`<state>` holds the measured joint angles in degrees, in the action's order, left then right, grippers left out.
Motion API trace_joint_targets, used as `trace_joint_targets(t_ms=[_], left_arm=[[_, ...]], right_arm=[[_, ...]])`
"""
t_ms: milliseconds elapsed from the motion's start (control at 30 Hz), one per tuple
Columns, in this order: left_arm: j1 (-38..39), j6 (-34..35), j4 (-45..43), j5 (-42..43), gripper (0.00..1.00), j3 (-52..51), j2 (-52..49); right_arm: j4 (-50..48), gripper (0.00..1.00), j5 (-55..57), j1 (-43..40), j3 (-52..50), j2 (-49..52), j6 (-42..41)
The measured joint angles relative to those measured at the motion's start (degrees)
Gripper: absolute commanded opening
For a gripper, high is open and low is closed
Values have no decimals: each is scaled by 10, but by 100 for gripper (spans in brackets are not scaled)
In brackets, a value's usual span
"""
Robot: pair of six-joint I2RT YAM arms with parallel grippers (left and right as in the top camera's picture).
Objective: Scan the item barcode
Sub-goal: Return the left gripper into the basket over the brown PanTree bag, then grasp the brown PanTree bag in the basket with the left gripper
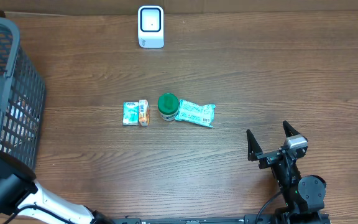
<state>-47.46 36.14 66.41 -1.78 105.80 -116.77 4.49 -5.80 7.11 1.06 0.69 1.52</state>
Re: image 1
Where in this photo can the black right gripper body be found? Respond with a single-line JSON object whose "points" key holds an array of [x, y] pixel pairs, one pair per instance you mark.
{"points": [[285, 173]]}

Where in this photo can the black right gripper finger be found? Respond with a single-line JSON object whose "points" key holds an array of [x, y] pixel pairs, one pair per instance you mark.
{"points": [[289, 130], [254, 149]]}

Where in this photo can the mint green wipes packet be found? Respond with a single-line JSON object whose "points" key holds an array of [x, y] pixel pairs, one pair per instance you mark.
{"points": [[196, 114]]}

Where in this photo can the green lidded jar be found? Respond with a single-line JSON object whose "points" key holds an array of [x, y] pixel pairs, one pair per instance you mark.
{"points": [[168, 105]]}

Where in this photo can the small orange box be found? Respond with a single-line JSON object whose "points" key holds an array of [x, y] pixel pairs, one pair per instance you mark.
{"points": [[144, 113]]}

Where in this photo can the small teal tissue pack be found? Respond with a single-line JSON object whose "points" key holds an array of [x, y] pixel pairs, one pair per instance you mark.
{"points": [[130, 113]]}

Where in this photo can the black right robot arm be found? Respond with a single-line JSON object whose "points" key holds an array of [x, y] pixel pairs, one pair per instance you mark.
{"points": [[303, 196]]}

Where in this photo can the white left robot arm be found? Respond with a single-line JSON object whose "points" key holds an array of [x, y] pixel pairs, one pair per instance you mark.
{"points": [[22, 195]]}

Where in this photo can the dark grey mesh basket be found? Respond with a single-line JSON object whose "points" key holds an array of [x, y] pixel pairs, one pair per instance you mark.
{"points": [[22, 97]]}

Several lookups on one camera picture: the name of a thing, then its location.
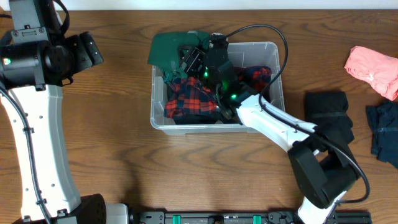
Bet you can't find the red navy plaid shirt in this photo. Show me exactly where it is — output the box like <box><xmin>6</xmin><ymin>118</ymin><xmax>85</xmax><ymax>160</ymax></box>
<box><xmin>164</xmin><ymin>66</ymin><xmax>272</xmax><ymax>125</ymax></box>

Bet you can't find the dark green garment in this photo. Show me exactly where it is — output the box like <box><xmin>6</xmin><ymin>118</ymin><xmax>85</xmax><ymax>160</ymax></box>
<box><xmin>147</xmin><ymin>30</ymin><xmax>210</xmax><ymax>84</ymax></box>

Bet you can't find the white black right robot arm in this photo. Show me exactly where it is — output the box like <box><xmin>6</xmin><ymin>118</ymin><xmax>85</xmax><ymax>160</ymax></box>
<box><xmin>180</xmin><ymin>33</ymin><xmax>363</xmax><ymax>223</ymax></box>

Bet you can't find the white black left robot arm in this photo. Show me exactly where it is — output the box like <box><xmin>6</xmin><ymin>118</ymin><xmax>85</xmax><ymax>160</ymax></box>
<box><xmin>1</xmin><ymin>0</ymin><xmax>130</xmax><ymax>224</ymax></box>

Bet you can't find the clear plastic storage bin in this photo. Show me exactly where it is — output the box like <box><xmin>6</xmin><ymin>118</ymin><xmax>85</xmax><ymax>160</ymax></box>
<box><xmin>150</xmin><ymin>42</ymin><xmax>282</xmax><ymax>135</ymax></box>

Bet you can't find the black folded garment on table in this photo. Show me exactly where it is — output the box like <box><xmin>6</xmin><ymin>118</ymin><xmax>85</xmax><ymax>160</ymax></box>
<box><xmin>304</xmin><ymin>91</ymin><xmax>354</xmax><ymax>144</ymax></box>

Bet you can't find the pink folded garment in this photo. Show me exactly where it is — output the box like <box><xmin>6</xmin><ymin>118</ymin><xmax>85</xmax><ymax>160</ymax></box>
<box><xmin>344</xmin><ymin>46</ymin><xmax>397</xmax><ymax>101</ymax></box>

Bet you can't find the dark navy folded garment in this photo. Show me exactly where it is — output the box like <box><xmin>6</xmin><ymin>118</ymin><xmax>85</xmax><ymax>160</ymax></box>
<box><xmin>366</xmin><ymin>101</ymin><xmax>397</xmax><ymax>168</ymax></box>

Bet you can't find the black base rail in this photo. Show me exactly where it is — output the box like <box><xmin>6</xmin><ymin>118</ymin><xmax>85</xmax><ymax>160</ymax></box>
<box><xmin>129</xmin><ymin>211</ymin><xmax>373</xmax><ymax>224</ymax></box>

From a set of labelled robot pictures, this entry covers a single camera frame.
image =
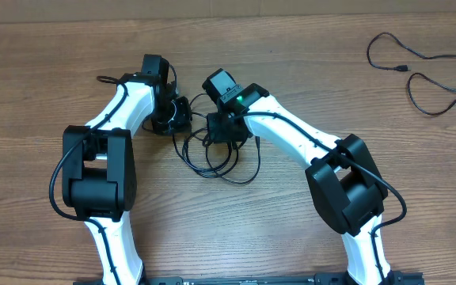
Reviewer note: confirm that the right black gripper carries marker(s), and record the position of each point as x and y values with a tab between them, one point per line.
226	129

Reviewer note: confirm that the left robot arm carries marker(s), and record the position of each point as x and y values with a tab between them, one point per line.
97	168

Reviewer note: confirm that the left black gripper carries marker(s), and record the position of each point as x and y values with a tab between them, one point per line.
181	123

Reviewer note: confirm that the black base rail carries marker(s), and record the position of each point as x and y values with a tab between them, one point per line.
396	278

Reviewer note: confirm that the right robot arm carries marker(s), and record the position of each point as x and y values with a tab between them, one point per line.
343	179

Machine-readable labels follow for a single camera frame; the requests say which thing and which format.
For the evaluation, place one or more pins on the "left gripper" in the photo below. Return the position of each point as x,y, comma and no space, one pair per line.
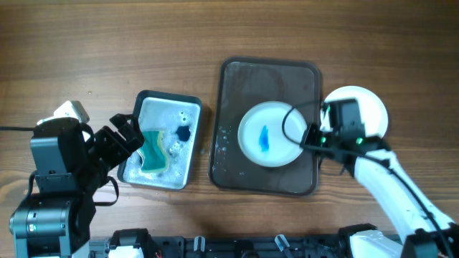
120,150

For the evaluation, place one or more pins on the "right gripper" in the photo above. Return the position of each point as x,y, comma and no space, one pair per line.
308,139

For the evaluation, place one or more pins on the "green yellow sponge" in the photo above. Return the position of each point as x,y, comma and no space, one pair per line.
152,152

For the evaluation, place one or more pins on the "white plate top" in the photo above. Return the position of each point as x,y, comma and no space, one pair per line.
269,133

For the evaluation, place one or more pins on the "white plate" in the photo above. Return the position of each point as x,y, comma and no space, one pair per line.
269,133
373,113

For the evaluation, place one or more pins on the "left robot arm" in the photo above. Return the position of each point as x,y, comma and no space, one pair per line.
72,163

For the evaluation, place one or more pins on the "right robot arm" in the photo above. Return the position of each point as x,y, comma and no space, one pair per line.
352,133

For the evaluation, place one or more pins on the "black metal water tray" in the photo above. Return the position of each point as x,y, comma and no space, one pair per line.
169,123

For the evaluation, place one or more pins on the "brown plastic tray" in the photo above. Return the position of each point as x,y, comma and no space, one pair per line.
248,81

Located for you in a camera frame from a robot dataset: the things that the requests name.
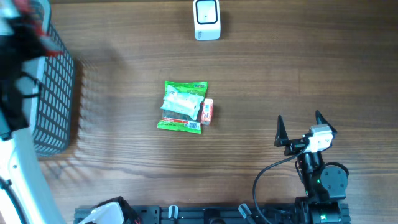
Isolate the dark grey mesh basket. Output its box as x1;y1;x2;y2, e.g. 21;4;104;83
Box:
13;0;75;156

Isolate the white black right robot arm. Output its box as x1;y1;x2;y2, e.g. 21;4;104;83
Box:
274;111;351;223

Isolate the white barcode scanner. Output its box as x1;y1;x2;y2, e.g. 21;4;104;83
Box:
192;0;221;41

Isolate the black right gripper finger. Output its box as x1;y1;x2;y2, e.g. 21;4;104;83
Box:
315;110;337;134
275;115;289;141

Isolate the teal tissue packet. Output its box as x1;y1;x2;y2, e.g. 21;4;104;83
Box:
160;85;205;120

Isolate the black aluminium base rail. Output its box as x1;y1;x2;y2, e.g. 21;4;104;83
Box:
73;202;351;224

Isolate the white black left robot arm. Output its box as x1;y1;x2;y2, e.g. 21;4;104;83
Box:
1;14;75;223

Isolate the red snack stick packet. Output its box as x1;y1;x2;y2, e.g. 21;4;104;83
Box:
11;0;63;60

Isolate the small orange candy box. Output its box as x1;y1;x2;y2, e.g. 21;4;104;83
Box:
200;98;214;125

**EXERCISE PROMPT:** Your task is to copy each line from the material above that includes the word "order".

**OUTPUT OF THE TASK:**
`<state>` holds the measured joint angles in degrees, in the action's order, left then right, grippers left out.
Columns, in this order: left_arm: j1 (-38..39), j6 (-34..35), j4 (-45..43), j5 (-42..43), gripper (0.00..1.00), j3 (-52..51), j2 (-52..49); right_arm: j4 (-50..48), gripper (0.00..1.00), j5 (-55..57), j1 (-43..40), j3 (-52..50), j2 (-49..52), j6 (-42..41)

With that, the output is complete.